> _REQUIRED ACTION_
An exact reprint of the whole listing is what the answer must contain.

<<<<

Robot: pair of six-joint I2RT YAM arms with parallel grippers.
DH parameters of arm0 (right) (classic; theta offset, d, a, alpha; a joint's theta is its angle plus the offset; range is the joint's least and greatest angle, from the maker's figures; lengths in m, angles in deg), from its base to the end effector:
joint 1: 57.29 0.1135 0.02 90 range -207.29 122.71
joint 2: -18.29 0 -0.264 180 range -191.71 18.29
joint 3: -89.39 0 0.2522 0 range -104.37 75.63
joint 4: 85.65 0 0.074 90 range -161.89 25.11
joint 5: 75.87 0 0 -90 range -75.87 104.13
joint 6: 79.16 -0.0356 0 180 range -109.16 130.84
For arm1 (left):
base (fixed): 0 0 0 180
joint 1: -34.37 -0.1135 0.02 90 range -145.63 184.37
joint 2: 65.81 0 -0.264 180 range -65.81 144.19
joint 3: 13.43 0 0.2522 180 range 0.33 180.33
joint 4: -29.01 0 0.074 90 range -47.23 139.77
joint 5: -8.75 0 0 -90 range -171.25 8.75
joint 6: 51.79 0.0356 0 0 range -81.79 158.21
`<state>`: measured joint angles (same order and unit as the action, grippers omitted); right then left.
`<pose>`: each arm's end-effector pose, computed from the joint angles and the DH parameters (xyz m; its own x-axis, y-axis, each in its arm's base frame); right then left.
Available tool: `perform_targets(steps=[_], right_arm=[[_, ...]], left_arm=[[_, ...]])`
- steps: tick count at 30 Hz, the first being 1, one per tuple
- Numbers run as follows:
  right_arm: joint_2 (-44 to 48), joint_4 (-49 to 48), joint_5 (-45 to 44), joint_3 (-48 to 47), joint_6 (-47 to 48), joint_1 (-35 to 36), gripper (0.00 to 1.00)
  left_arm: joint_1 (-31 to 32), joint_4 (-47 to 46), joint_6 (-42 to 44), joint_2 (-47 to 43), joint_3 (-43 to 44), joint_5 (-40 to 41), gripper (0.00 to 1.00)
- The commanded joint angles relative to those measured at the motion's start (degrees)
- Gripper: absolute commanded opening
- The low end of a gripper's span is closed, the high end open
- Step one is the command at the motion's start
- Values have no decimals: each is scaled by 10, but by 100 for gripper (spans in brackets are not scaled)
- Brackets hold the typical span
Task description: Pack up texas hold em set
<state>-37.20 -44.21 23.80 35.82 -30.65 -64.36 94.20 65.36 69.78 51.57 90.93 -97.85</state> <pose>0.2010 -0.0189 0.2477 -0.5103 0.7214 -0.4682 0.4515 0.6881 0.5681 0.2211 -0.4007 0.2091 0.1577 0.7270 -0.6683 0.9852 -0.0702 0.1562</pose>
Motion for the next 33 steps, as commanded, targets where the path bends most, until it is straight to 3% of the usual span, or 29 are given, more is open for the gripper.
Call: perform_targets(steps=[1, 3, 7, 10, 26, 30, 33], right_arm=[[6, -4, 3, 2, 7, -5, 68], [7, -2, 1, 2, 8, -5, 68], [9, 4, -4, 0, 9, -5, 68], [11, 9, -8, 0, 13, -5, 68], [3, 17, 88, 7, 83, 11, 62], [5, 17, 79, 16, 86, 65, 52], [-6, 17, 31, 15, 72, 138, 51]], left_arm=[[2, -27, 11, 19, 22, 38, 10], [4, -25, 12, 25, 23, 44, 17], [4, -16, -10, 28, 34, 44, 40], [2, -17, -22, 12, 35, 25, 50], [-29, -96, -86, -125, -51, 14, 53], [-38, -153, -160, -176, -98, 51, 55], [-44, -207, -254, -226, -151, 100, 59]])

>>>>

> _FINAL ANSWER_
Robot: pair of six-joint I2RT YAM arms with parallel grippers.
DH parameters of arm0 (right) (classic; theta offset, d, a, alpha; a joint's theta is its angle plus the offset; range is the joint's least and greatest angle, from the maker's figures; lengths in m, angles in deg), from its base to the end effector:
joint 1: 57.29 0.1135 0.02 90 range -207.29 122.71
joint 2: -18.29 0 -0.264 180 range -191.71 18.29
joint 3: -89.39 0 0.2522 0 range -104.37 75.63
joint 4: 85.65 0 0.074 90 range -161.89 25.11
joint 5: 75.87 0 0 -90 range -75.87 104.13
joint 6: 79.16 -0.0356 0 180 range -109.16 130.84
For arm1 (left):
base (fixed): 0 0 0 180
joint 1: -34.37 -0.1135 0.02 90 range -145.63 184.37
joint 2: 65.81 0 -0.264 180 range -65.81 144.19
joint 3: 13.43 0 0.2522 180 range 0.33 180.33
joint 4: -29.01 0 0.074 90 range -47.23 139.77
joint 5: -8.75 0 0 -90 range -171.25 8.75
joint 6: 51.79 0.0356 0 0 range -81.79 158.21
`<state>`: measured joint angles (same order and unit as the action, grippers omitted); right then left.
`<pose>`: each arm's end-effector pose, computed from the joint angles and the DH parameters (xyz m; its own x-axis, y-axis, each in its arm's base frame); right then left.
Available tool: `perform_targets(steps=[_], right_arm=[[_, ...]], left_arm=[[_, ...]])`
- steps: tick count at 30 Hz, the first being 1, one per tuple
- Numbers run as follows:
  right_arm: joint_2 (-44 to 48), joint_4 (-49 to 48), joint_5 (-45 to 44), joint_3 (-48 to 47), joint_6 (-47 to 48), joint_1 (-35 to 36), gripper (0.00 to 1.00)
  left_arm: joint_1 (-31 to 32), joint_4 (-47 to 46), joint_6 (-42 to 44), joint_2 (-47 to 43), joint_3 (-43 to 44), joint_5 (-40 to 41), gripper (0.00 to 1.00)
- The commanded joint angles relative to those measured at the motion's start (degrees)
- Gripper: absolute commanded opening
- The low end of a gripper's span is closed, the high end open
- Step one is the command at the motion's start
- Values have no decimals: each is scaled by 10, but by 100 for gripper (spans in brackets are not scaled)
- Brackets hold the typical span
Task description: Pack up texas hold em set
<state>-37.20 -44.21 23.80 35.82 -30.65 -64.36 94.20 65.36 69.78 51.57 90.93 -97.85</state> <pose>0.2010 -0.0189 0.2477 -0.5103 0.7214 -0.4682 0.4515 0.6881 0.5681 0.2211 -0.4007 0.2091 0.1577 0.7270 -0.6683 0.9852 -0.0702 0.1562</pose>
Motion for the next 33 steps, as commanded, targets where the path bends most, until it is straight to 3% of the usual span, or 29 are given, more is open for the gripper.
Call: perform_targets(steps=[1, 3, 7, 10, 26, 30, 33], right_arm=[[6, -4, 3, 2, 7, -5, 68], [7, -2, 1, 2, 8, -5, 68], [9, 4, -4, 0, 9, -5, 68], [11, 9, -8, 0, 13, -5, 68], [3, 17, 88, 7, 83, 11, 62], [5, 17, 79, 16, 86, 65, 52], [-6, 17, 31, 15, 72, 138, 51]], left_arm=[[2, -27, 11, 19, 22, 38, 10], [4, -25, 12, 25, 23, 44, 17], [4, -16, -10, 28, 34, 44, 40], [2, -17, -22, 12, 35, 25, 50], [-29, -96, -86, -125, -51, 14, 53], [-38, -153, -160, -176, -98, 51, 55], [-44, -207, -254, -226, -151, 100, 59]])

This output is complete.